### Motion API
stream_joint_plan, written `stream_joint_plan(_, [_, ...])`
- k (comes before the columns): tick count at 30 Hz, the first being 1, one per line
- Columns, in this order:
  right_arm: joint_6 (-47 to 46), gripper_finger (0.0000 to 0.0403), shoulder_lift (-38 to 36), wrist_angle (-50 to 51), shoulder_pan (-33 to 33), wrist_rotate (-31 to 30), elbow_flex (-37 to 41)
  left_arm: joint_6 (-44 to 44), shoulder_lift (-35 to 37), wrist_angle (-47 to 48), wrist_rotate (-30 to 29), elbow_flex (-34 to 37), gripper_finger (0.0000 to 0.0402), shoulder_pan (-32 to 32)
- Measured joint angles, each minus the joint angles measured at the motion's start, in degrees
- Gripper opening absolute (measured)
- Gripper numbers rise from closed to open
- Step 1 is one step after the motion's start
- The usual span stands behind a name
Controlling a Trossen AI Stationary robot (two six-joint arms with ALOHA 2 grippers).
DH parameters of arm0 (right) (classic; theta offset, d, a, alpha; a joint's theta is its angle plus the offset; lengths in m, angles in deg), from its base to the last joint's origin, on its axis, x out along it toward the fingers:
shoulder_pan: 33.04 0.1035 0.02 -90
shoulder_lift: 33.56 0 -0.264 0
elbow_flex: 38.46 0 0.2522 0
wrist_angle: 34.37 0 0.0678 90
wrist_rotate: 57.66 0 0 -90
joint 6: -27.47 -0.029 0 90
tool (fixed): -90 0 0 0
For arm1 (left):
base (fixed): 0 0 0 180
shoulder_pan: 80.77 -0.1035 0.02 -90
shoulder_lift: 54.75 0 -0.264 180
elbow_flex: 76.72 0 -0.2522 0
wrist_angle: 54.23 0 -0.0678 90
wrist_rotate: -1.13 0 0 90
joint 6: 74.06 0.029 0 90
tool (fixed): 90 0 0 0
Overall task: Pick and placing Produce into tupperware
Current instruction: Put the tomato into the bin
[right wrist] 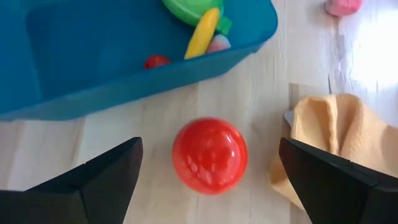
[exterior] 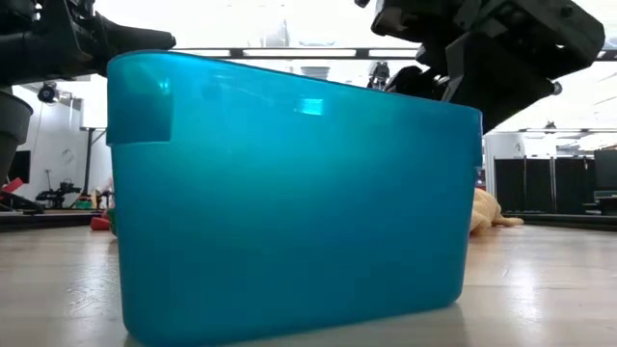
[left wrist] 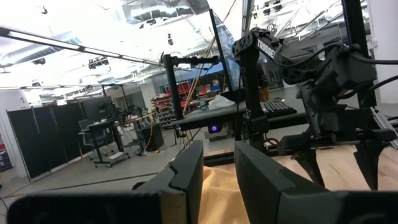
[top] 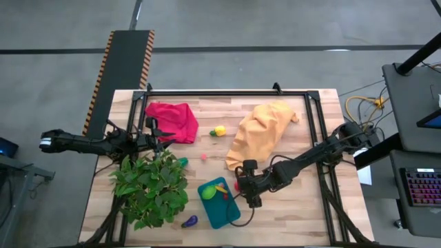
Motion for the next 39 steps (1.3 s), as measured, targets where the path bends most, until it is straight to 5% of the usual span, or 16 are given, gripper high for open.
stream_joint_plan(39, [1.2, 0.0370, 8.0, -4.0, -0.9, 1.6, 0.6, 0.0, 0.0, 0.0, 0.0, 0.0, 0.0078, 0.0])
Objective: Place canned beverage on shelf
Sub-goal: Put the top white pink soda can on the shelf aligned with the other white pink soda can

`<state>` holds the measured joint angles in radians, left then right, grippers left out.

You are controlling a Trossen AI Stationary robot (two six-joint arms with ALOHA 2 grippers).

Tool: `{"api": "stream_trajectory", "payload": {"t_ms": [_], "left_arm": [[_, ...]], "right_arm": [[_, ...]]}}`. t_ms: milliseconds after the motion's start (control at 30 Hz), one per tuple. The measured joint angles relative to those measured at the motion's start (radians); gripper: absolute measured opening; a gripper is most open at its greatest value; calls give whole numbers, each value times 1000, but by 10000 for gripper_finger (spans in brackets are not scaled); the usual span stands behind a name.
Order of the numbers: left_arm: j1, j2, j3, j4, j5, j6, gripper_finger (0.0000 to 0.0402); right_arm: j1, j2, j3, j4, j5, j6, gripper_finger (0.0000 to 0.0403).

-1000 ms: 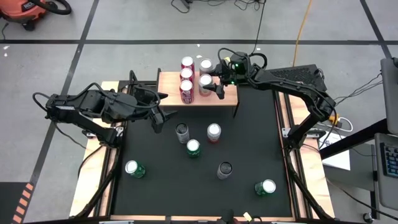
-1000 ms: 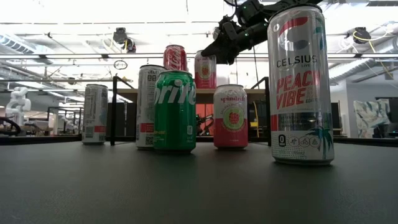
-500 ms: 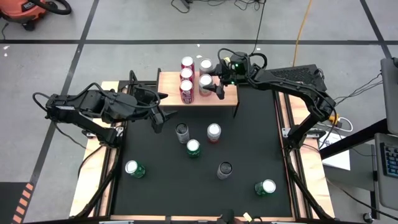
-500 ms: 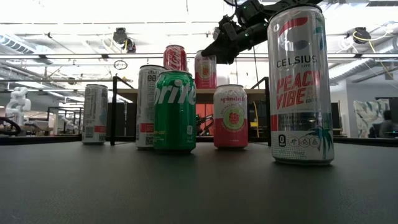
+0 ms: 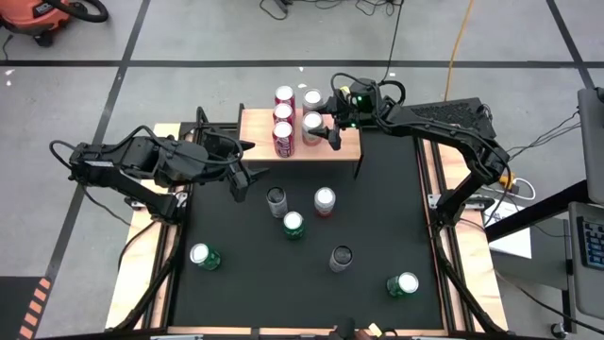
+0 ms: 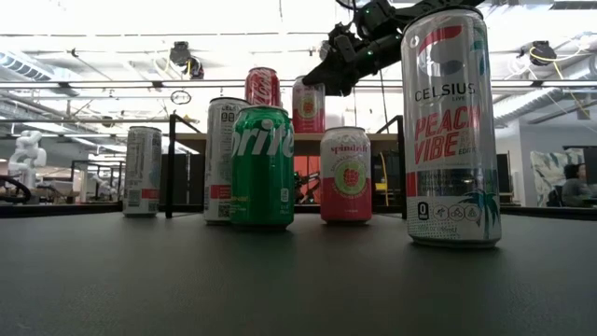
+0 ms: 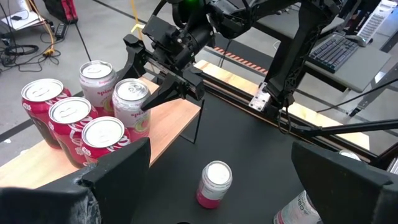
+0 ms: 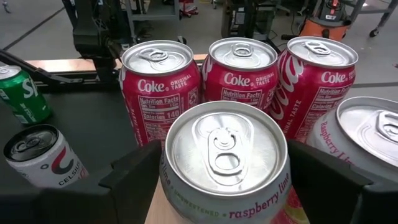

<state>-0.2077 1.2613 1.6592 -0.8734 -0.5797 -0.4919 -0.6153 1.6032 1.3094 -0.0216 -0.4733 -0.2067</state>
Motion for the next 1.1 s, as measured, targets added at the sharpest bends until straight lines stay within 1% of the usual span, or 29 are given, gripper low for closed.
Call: {"api": "stream_trajectory", "payload": {"t_ms": [500, 633, 767, 933, 1033, 1100], "left_arm": [[0, 0, 0, 0, 0, -1, 389], [0, 0, 0, 0, 0, -9, 389], [0, 0, 0, 0, 0, -24, 389], [0, 0, 0, 0, 0, -26, 389], [0, 0, 0, 0, 0, -26, 389], [0, 0, 0, 0, 0, -26, 389]], "right_arm": [[0, 0, 0, 0, -27, 4, 315], [0, 0, 0, -3, -26, 11, 334], [0, 0, 0, -4, 4, -9, 349], [2, -14, 0, 1, 10, -26, 349], [4, -45, 1, 3, 53, -52, 349], [4, -63, 11, -3, 56, -53, 349]]}}
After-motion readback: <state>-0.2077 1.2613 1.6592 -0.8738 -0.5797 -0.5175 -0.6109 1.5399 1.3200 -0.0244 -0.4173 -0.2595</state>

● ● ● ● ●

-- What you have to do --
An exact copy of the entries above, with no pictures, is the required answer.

-- Task solution --
### Motion API
stream_joint_plan, written `stream_joint_plan(_, [_, ...])`
- k (comes before the columns): tick count at 30 Hz, the first being 1, one per line
- Columns, in this order:
  right_arm: joint_6 (-47 to 46), gripper_finger (0.0000 to 0.0403), shoulder_lift (-38 to 36), wrist_angle (-50 to 51), shoulder_pan (-33 to 33), wrist_rotate (-31 to 30), elbow_flex (-37 to 41)
  left_arm: joint_6 (-44 to 44), shoulder_lift (-35 to 37), wrist_angle (-47 to 48), wrist_rotate (-30 to 29), elbow_flex (-34 to 37), gripper_finger (0.0000 to 0.0402), shoulder_pan (-32 to 32)
- Measured joint angles, each minus the joint angles measured at the motion's start, in degrees
- Gripper opening absolute (measured)
- Gripper numbers rise from closed to open
- Step 1 is one step after the motion's start
- The usual span stands behind a name
Controlling a Trossen AI Stationary robot (two six-joint arms with ALOHA 2 grippers).
DH parameters of arm0 (right) (classic; theta offset, d, a, alpha; a joint's theta is its angle plus the offset; lengths in m, angles in deg), from its base to the last joint's origin, on its axis, x out along it toward the fingers:
shoulder_pan: 33.04 0.1035 0.02 -90
shoulder_lift: 33.56 0 -0.264 0
elbow_flex: 38.46 0 0.2522 0
wrist_angle: 34.37 0 0.0678 90
wrist_rotate: 57.66 0 0 -90
joint 6: -27.47 -0.029 0 90
tool (fixed): -90 0 0 0
For arm1 (left):
base (fixed): 0 0 0 180
shoulder_pan: 80.77 -0.1035 0.02 -90
shoulder_lift: 54.75 0 -0.264 180
elbow_flex: 76.72 0 -0.2522 0
wrist_angle: 54.23 0 -0.0678 90
wrist_rotate: -1.13 0 0 90
joint 6: 74.06 0.029 0 90
tool (fixed): 90 0 0 0
Overall task: Pick and placing Produce into tupperware
Current instruction: Put the tomato into the bin
[right wrist] 
[exterior] 
[left wrist] 
[top] 
Motion for the next 39 steps (1.3 s), as measured, targets where the path bends most, until it is straight to 5% of the usual span, or 16 are given, gripper high for open.
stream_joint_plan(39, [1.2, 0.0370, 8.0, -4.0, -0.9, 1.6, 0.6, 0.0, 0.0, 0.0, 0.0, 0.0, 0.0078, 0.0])
Objective: Place canned beverage on shelf
Sub-goal: Put the top white pink soda can on the shelf aligned with the other white pink soda can

`<state>` holds the measured joint angles in radians, left then right, grippers left out.

You are controlling a Trossen AI Stationary robot (two six-joint arms with ALOHA 2 grippers).

Tool: `{"api": "stream_trajectory", "payload": {"t_ms": [_], "left_arm": [[_, ...]], "right_arm": [[_, ...]]}}`. t_ms: milliseconds after the motion's start (control at 30 Hz), one per tuple. The measured joint angles relative to those measured at the motion's start (radians); gripper: absolute measured opening; a gripper is most open at its greatest value; calls give whole numbers, each value times 1000, but by 10000 for gripper_finger (spans in brackets are not scaled); the usual span stands behind a name.
Order of the numbers: left_arm: j1, j2, j3, j4, j5, j6, gripper_finger (0.0000 to 0.0402); right_arm: j1, j2, j3, j4, j5, j6, gripper_finger (0.0000 to 0.0403).

-1000 ms: 
-1000 ms: 
-500 ms: 
-500 ms: 
+0 ms: 
+0 ms: 
+0 ms: 
+0 ms: 

<state>-0.2077 1.2613 1.6592 -0.8734 -0.5797 -0.4919 -0.6153 1.6032 1.3094 -0.0216 -0.4733 -0.2067</state>
Motion for the next 1.1 s, as measured, targets added at the sharpest bends until straight lines stay within 1% of the usual span, or 29 are given, gripper low for closed.
Call: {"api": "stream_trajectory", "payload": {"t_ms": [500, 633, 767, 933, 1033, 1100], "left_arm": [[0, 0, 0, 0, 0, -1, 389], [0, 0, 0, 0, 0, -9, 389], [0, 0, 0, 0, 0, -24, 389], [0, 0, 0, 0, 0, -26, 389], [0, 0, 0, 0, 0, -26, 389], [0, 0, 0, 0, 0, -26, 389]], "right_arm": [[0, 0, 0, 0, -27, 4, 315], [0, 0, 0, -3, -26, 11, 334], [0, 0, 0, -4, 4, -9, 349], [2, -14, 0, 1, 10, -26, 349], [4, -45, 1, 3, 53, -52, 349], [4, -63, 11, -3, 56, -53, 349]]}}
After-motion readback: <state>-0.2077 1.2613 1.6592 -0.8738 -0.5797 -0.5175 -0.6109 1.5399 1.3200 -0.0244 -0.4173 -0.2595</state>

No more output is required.